Back at home, I isolated the CH flow and return pipes, opened the boiler drain cock ( white fitting just behind wilo pump) and drained the boiler. I then re measured the EV air pressure and it was almost nothing. So, at this point I presumed that the EV had lost its 10psi charge over time - this would explain the observed large ( >2 bar ) pressure difference from cold startup pressure (1.3 bar) to when the heating was working- the increase in volume of water (due to expansion as it was hetaed) was not being mitigated by the volume of air air in the EV!

So, With boiler drain cock still open, I pumped air ( with a Bike Pump ) into the EV Schrader valve until I had 10 psi in there ( as measured with the digital gauge ) I then opened the CH and flow and returns, charged the system to 1 bar and fired up the boiler.

So with a cold starting pressure of 1 bar and the boiler temperature stat to max, I cranked up the room stat to 25 and the hot water tank to 60 to see what the pressure differential when system was maxed out. It floated at around 2 bar...... so happy days!. At the same time I cleaned out the magna clean, topped up with inhibitor and bled the air from the rads.

Interestingly, before charging the EV, the cold starting pressure used to have to be 1.3 bar (at least) to get the Flow switch in -and I also had to stagger the hot water and Ch startup times otherwise the flow switch would not come in with both CH and HW valves open. 

The situation now is, both DHW and CH valves can open at the same time with only 1 bar cold starting pressure and the flow switch makes and boiler fires up!....I think the reduction the volume of water in the boiler (as a result of pumping up the EV ) means that more flow is achieved at the flow switch when the pump starts....result!

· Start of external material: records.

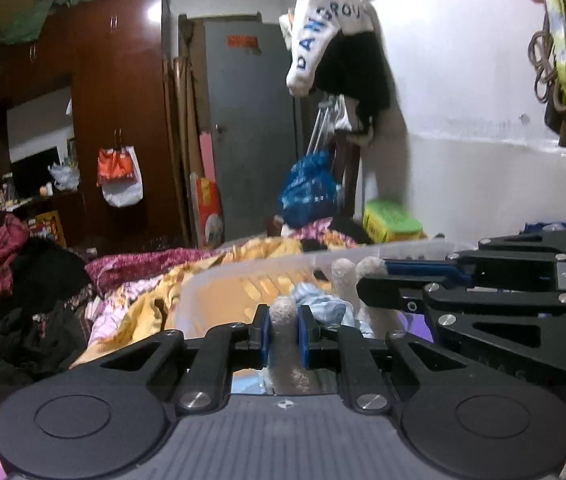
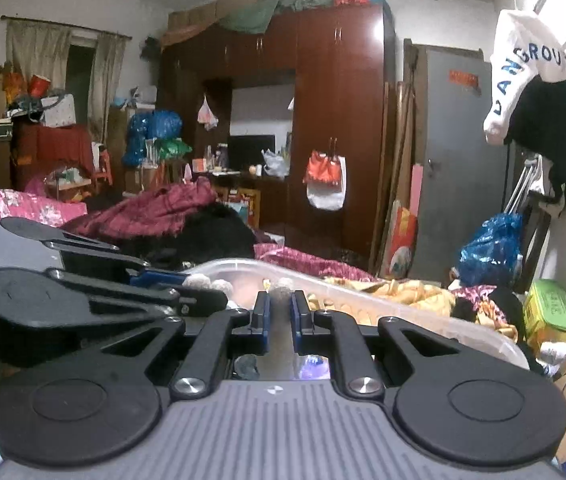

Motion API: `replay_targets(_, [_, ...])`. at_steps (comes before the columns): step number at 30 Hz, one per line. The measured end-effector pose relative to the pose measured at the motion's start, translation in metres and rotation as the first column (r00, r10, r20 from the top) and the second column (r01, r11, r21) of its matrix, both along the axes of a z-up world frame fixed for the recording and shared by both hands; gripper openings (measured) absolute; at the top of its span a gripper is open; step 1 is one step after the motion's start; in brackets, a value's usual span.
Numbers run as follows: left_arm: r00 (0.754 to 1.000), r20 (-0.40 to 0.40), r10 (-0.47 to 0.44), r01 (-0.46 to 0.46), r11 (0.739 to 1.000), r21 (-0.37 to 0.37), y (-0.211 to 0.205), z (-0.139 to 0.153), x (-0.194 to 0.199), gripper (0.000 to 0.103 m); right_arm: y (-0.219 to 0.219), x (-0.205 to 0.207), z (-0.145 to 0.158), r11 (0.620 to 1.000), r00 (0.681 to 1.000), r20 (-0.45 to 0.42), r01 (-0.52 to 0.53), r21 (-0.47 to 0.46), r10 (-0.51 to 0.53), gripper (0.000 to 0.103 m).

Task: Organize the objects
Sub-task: 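Carry the plush toy with both grippers into the basket and release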

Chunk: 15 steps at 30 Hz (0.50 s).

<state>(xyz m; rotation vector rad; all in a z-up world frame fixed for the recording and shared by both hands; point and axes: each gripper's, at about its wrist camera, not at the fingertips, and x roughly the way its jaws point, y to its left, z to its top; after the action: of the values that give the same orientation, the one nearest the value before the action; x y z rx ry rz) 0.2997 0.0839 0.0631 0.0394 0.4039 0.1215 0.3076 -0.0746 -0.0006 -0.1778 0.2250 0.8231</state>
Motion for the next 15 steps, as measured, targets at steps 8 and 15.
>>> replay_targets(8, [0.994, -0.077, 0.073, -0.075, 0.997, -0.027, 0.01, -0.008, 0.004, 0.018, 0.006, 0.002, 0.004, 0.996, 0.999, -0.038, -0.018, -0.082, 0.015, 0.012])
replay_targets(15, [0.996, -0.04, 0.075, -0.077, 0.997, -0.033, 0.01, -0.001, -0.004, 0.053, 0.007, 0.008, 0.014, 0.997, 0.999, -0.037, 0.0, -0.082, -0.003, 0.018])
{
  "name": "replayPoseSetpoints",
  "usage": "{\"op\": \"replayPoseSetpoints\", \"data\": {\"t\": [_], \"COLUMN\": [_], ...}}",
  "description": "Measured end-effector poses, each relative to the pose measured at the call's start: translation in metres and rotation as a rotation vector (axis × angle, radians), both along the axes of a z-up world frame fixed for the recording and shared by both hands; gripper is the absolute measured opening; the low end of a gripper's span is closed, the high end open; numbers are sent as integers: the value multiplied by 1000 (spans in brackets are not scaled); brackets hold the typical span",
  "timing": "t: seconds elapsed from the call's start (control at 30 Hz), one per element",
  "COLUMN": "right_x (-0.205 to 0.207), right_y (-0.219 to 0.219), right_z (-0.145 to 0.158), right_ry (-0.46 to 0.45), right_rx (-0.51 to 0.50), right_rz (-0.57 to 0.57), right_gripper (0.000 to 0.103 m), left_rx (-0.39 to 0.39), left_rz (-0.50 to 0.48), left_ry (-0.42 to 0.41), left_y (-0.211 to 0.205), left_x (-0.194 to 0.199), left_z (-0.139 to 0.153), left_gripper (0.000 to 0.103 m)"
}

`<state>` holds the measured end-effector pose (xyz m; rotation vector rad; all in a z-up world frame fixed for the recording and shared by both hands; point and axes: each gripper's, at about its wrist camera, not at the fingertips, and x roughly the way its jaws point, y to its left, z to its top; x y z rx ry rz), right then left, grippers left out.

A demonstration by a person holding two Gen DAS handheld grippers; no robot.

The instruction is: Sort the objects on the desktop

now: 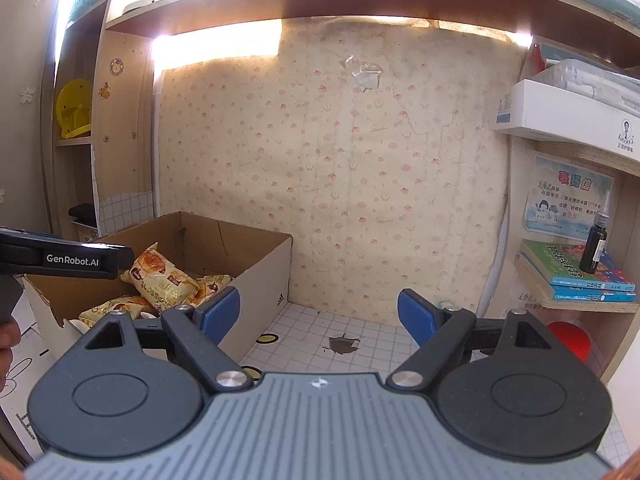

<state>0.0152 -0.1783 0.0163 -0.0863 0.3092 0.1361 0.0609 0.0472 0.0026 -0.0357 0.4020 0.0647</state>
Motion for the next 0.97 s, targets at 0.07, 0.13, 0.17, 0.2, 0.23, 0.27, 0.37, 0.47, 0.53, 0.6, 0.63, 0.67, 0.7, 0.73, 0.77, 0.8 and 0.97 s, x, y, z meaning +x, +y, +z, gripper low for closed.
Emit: {"op": "replayPoseSetpoints", "data": {"t": [0.07,0.13,0.17,0.2,0.23,0.27,0.37,0.47,0.53,0.6,0.63,0.67,0.7,0.73,0.77,0.8,0.97], "right_x": [0,0,0,0,0,-1,-1,-2,-2,-2,-2,-2,-2,-1,-1,-2,-2], "right_y": [-1,0,0,0,0,0,0,-1,-1,-1,-1,-1,-1,-1,-1,-1,-1], "right_z": [-1,-1,-1,-1,-1,-1,-2,-2,-2,-2,-2,-2,-2,-2,-2,-2,-2], "right_ry": [1,1,1,2,3,3,3,1,1,1,1,2,2,3,3,3,2], "right_rx": [0,0,-1,-1,0,0,-3,-5,-6,-8,-8,-8,-8,-10,-11,-12,-11], "right_rz": [1,-3,-3,-3,-2,-2,-4,-7,-10,-11,-11,-12,-11,-11,-13,-13,-13], "right_gripper": [84,84,84,84,84,84,84,84,84,84,84,84,84,84,84,84,85], "left_rx": [1,-1,-2,-5,-11,-20,-15,-14,-34,-44,-43,-44,-43,-45,-48,-49,-33], "left_rz": [-4,-9,-11,-16,-24,-37,-34,-28,-34,-41,-43,-42,-44,-45,-47,-51,-51], "left_ry": [-5,-10,-12,-13,-14,-17,-63,-63,-61,-67,-68,-66,-68,-66,-67,-68,-62], "left_y": [-1,-1,-1,-1,0,0,0,1,4,6,6,6,6,6,7,7,6], "left_x": [0,-1,-1,-1,-2,-2,-7,-7,-6,-6,-6,-6,-6,-6,-7,-7,-5], "left_z": [0,0,0,0,1,1,3,5,6,5,5,5,5,5,5,5,5], "left_gripper": [103,103,103,103,103,103,103,103,103,103,103,103,103,103,103,103,103]}}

Thanks for you steer DGOBS, as soon as I started having problems agagin I referred back to your original post which mentioned the EV....I guess in the heat of getting the heat exchanger replaced, system cleaned, magna clean fitted and having kids..the EV dropped off the radar....looks like it was a major contributory factor all along....just like your original post said...Happy wife = Happy Days.

Cheers DGOBS..... heres to a warm XMAS!

​


----------



## Shane007 (18 Nov 2012)

Good to hear you have sorted it, however, a little word of caution:

Unless you are a Registered Gas Installer with RGII, you cannot work within the gas boiler, even if you are not touching the gas side. Even an electrician is breaking the law and committing a criminal offence if they even wire into the boiler.

If the expansion vessel and circulating pump is external to the boiler, you can of course work on these but if they are incorporated within the boiler as you have described, then it is classed as within the remit of gas works.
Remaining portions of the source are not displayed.